Viele Fußballfans begingen bis zuletzt in jedem Frühling einen Extrafeiertag. Nämlich immer dann, wenn Paris Saint-Germain aus der Champions League ausschied. Am schönsten war es, wenn die prunkhafte Fußballmannschaft aus Paris spektakulär scheiterte. In Barcelona verspielte sie mal ein 4:0 aus dem Hinspiel, gegen Manchester reichte ein 2:0-Auswärtssieg im Rückspiel nicht. Ging es gegen PSG, drückten viele selbst Man City, Real Madrid oder dem FC Bayern die Daumen. Deren Erfolge fühlten sich fast so an, als würde Bielefeld im Pokal RB Leipzig raushauen.
Das hatte mit der obszönen Strategie zu tun, die PSG über viele Jahre praktizierte. Die stinkreichen katarischen Besitzer kauften regelmäßig einen Weltstar. Doch in entscheidenden Spielen kam wenig von diesem „Luxuskaufhaus des Fußballs“, wie Philipp Lahm vor vier Jahren auf ZEIT ONLINE schrieb. Irgendwann wichen sie von der Shoppingmethode ab, und als vor einem Jahr Kylian Mbappé als letzte Edelmarke den Verein verließ, dachte man: Projekt gescheitert.
Doch nun steht PSG im Finale der Champions League, nach Siegen gegen Liverpool und Arsenal – und ist gegen Inter Mailand an diesem Samstag in München nicht der Außenseiter. Früher war der Club das verhasste Symbol des Turbokapitalismus. Jetzt hat PSG eine Mannschaft und plötzlich Erfolg. In dieser Saison spielt sich eine Story ab, die Fußballromantikerinnen und Fußballromantikern gefallen müsste.
Der 2. August 2017 war ein historischer Tag im Fußball. Damals wechselte der Brasilianer Neymar von Barcelona nach Paris. Sein Preis: 222.000.000 Euro. Es ist der bis heute teuerste Transfer aller Zeiten. Vom Fußballgeschäft war man viele kommerzielle Eskapaden gewohnt, doch hier schien eine Grenze überschritten.
Ein gewaltiges Störgefühl entstand. Die katarischen Besitzer von PSG wollten mit ökonomischer Macht auf die Landkarte, und missbrauchten dafür den Fußball. Das Emirat betrieb Sportswashing und Geopolitik. Sie fluteten den ohnehin überhitzten Markt mit neuen Rekordsummen und nebenbei kaufen sie sich den Champions-League-Titel.
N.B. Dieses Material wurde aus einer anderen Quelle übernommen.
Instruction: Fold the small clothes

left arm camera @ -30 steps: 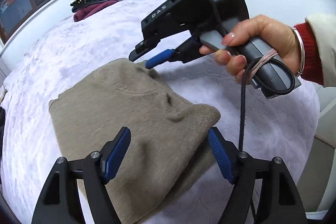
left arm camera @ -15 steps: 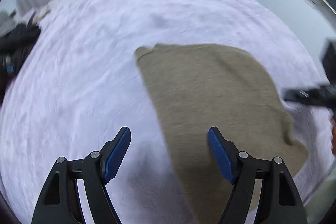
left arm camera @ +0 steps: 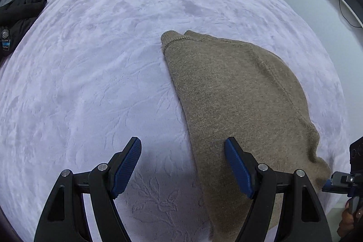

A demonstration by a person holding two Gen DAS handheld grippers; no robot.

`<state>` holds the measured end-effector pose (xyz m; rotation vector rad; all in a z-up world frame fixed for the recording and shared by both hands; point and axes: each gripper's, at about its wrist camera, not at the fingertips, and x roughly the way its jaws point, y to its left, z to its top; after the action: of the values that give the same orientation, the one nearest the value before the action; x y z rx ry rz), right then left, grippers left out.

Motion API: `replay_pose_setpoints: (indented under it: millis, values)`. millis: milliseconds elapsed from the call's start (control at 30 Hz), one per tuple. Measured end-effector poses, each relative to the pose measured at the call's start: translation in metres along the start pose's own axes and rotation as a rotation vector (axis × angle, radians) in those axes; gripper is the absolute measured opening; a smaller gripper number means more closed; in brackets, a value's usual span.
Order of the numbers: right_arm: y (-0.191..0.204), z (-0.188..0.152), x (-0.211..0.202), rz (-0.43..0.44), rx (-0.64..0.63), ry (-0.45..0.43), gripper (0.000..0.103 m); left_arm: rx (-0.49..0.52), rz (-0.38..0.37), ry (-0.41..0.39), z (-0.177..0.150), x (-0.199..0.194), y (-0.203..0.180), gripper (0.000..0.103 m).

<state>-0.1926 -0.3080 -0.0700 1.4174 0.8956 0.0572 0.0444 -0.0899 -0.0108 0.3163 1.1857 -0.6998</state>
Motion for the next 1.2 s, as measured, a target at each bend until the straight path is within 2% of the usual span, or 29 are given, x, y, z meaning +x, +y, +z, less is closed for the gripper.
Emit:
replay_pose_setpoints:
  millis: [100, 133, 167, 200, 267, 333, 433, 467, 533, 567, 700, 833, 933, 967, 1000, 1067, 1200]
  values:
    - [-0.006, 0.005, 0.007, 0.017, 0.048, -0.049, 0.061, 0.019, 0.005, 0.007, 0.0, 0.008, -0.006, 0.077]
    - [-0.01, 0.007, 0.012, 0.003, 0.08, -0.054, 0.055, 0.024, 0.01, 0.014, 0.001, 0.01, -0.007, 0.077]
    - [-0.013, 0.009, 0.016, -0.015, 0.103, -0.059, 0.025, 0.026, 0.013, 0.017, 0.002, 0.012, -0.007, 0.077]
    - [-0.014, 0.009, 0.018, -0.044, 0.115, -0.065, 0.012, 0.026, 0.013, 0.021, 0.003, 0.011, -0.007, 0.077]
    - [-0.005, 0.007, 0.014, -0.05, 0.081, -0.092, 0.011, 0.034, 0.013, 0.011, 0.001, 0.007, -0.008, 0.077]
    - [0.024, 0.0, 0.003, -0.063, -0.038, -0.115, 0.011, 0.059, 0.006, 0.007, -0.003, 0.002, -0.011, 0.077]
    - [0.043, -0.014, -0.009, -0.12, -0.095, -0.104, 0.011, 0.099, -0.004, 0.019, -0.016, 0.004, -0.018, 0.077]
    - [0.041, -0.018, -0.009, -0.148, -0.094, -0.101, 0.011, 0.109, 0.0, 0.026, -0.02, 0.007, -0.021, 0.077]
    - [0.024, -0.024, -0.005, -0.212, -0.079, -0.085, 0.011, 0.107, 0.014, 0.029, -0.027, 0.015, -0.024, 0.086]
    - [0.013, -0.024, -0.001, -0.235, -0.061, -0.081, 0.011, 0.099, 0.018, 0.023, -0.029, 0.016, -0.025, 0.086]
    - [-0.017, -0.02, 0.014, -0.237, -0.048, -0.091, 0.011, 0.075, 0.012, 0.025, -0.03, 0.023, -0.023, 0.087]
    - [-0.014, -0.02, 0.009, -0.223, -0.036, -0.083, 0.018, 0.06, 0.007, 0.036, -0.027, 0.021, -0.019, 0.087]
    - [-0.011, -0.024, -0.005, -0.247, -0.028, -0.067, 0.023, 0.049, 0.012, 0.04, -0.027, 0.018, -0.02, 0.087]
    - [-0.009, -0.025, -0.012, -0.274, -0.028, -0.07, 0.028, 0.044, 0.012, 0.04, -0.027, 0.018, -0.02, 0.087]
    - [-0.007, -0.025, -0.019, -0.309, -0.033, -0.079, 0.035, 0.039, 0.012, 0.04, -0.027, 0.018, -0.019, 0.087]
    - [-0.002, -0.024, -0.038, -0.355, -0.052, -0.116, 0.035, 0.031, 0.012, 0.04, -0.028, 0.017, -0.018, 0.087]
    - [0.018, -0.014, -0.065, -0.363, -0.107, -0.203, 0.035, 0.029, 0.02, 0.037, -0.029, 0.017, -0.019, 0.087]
Heute weiß man: geopolitisch war PSG vielleicht eher ein Erfolg als sportlich. Meister in Frankreich wurde der Verein fast immer, aber das interessierte niemanden. Und nur einmal erreichte PSG das Finale der Champions League, und das im Coronajahr 2020, als die Endphase des Turniers als Miniturnier ausgetragen wurde und die üblichen Favoriten aus Spanien und England ohne Vorbereitung antraten.
Es war eben nur Geld, was Katar einbrachte. Das ist zwar eine Voraussetzung für den Erfolg im Spitzenfußball, doch alleine reicht es natürlich nicht. Das ist der Trost, den diese Fußballsaison spendet, in der PSG nach dem wichtigsten Titel greift. Es braucht Trainerarbeit, der Kader muss sinnvoll verstärkt werden, eine sportliche Idee ist unablässig, wenn man was gewinnen will.
Die Highlights der drei Superstürmer Kylian Mbappé, Neymar und Lionel Messi waren immer sehenswert. Doch sie spielten für sich. Sie blieben stehen, wenn der Gegner den Ball hatte, und ließen die restlichen acht, die das gleiche Trikot trugen, die Abwehrarbeit verrichten. So sah die kapitalistische Pariser Dekadenz auf dem Platz aus.
PSG war ein Fragment, an dem namhafte Trainer scheiterten, und letztlich auch die Spieler. Das Könnertum der Individuen konnte man bestaunen wie die Parfumflakons im Samaritaine, an denen alle Kunden stehen bleiben, die sich aber keiner leisten kann. Mbappé wuchtete den Ball ins Netz, Sergio Ramos gewann Kopfballduelle, Neymar trickste fünf Gegner aus, Messi war nicht vom Ball zu trennen. Doch sie fügten sich nicht zu einer Einheit, sie trugen ihr Talent zur Schau.